In Osberg v. Foot Locker, Inc., No. 13-187-cv. (2nd Cir. 2014) (Summary Order), the plaintiff, Geoffrey Osberg (“Osberg”), was appealing the district court’s award of summary judgment to the defendants, his former employer Foot Locker, Inc., and Foot Locker Retirement Plan (“Foot Locker”), on claims that Foot Locker violated ERISA, in connection with converting its defined benefit plan to a cash balance plan, by (1) issuing false and misleading summary plan descriptions in violation of ERISA’s disclosure requirements; (2) breaching fiduciary duties in making such materially false and misleading statements and omissions and (3) failing to provide plan participants with notice, as required by ERISA § 204(h).
In analyzing the case, the Second Circuit Court of Appeals (the “Court”) said first, as to the Section 204(h) notice claim (claim (3) above), that Section 204 (h) does not, in any event, afford Osberg the remedy he seeks, i.e., a pension benefit calculated under the cash balance plan but with an opening balance equal to the value of the retirement annuity he had already earned under the old formula. This is because insufficient notice in violation of § 204(h) does not, as Osberg contends, invalidate only the undisclosed portion of the plan amendment, but rather voids the entire amendment. Thus, the Court affirmed the district court’s dismissal of his § 204(h) claim.

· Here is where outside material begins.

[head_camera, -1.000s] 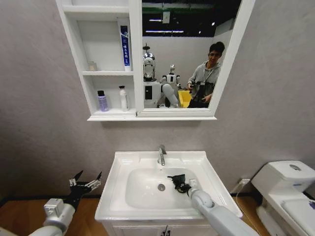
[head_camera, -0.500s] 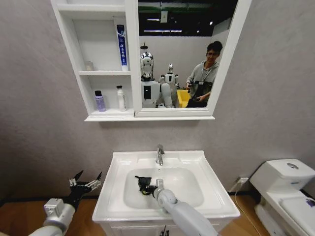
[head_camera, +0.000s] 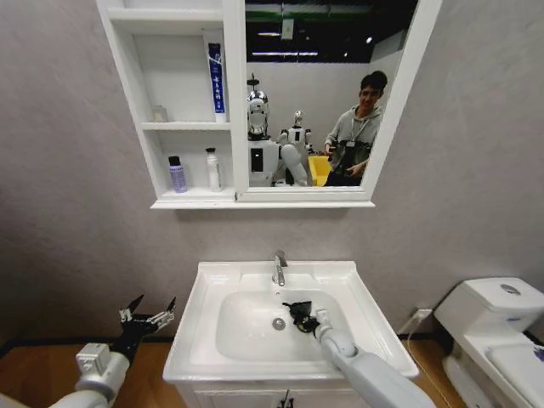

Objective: Move facial cleanser and shampoo from washbasin to cabinet, then wipe washbasin with towel.

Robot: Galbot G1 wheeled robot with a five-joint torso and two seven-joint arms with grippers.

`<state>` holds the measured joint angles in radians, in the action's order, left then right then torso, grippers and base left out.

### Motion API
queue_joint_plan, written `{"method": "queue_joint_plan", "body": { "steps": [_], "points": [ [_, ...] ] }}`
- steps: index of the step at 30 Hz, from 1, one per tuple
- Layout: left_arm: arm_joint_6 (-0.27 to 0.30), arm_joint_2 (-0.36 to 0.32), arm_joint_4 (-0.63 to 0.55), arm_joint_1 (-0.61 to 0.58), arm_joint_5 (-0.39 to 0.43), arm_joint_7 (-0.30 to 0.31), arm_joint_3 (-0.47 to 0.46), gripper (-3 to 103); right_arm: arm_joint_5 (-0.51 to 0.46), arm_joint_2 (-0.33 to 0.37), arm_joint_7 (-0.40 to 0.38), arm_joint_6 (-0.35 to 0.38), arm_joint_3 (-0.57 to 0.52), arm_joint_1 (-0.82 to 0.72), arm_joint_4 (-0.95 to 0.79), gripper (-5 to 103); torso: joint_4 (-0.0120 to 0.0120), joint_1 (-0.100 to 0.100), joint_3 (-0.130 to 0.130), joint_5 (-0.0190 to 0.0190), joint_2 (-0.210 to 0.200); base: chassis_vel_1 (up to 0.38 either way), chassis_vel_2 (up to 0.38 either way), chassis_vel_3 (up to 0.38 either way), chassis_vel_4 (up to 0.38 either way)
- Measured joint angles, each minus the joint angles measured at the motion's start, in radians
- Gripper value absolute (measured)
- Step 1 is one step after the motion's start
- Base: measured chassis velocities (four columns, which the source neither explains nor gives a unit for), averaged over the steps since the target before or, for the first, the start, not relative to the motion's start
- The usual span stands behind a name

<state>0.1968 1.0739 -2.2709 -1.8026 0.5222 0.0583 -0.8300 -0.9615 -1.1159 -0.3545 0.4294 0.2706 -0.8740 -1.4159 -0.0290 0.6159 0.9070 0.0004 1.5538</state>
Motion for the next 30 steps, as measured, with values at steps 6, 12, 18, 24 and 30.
{"method": "queue_joint_plan", "body": {
  "steps": [6, 12, 18, 24, 30],
  "points": [
    [0.000, 0.000, 0.000, 0.000, 0.000, 0.000, 0.000, 100, -0.060, -0.137, -0.064, 0.000, -0.013, -0.024, 0.000, 2, 0.0009, 0.000, 0.000, 0.0002, 0.000, 0.000, 0.000, 0.000, 0.000],
    [0.000, 0.000, 0.000, 0.000, 0.000, 0.001, 0.000, 100, 0.226, -0.037, -0.084, 0.001, -0.078, -0.058, 0.011, 2, 0.0006, 0.000, 0.000, -0.0002, 0.000, 0.000, 0.000, 0.000, 0.000],
    [0.000, 0.000, 0.000, 0.000, 0.000, 0.001, 0.000, 100, 0.128, 0.164, -0.083, -0.007, -0.182, -0.143, -0.150, 2, -0.0007, 0.000, 0.000, 0.0000, 0.000, 0.000, 0.000, 0.000, 0.000],
    [0.000, 0.000, 0.000, 0.000, 0.000, 0.001, 0.000, 100, 0.120, 0.189, -0.084, -0.046, -0.300, -0.199, -0.343, 2, 0.0006, 0.000, 0.000, -0.0004, 0.000, 0.000, 0.000, 0.000, 0.000],
    [0.000, 0.000, 0.000, 0.000, 0.000, 0.001, 0.000, 100, 0.143, 0.249, -0.041, -0.083, -0.456, -0.278, -0.423, 2, 0.0000, 0.000, 0.000, -0.0002, 0.000, 0.000, 0.000, 0.000, 0.000]
  ]
}}
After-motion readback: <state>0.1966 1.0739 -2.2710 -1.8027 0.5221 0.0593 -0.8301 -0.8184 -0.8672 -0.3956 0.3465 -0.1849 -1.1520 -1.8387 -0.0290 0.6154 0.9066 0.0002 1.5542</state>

As to Osberg’s disclosure claims (claims (1) and (2) above), the Court said that to survive summary judgment, Osberg was required to raise a genuine issue of material fact with respect to his demand for “appropriate equitable relief”–specifically, surcharge or reformation–under ERISA § 502(a)(3). The Court noted that, in CIGNA Corp. v. Amara, the U.S. Supreme Court recognized surcharge and reformation as traditional equitable remedies that may allow for awarding monetary compensation based on misleading disclosures. The Court further noted that it had recently articulated the following two questions to be answered in determining entitlement to these remedies: (i) what remedy is appropriate and (ii) whether the plaintiffs have established the requisite level of harm as a result of the notice violations.
Here, the Court continued, the district court concluded that Osberg’s disclosure claim failed to raise an issue of fact as to whether he suffered the type of “actual harm” necessary to obtain the equitable relief of reformation and surcharge. As such, the district court erroneously applied an “actual harm” requirement. Since, in this case, reformation of the plan in question would afford Osberg the total relief sought, there is no need for the Court to decide now whether he would also be entitled to recovery under surcharge. Thus, the Court overturns the district court’s summary judgment, and remands to the case back to the district court, as it applies to a request for reformation.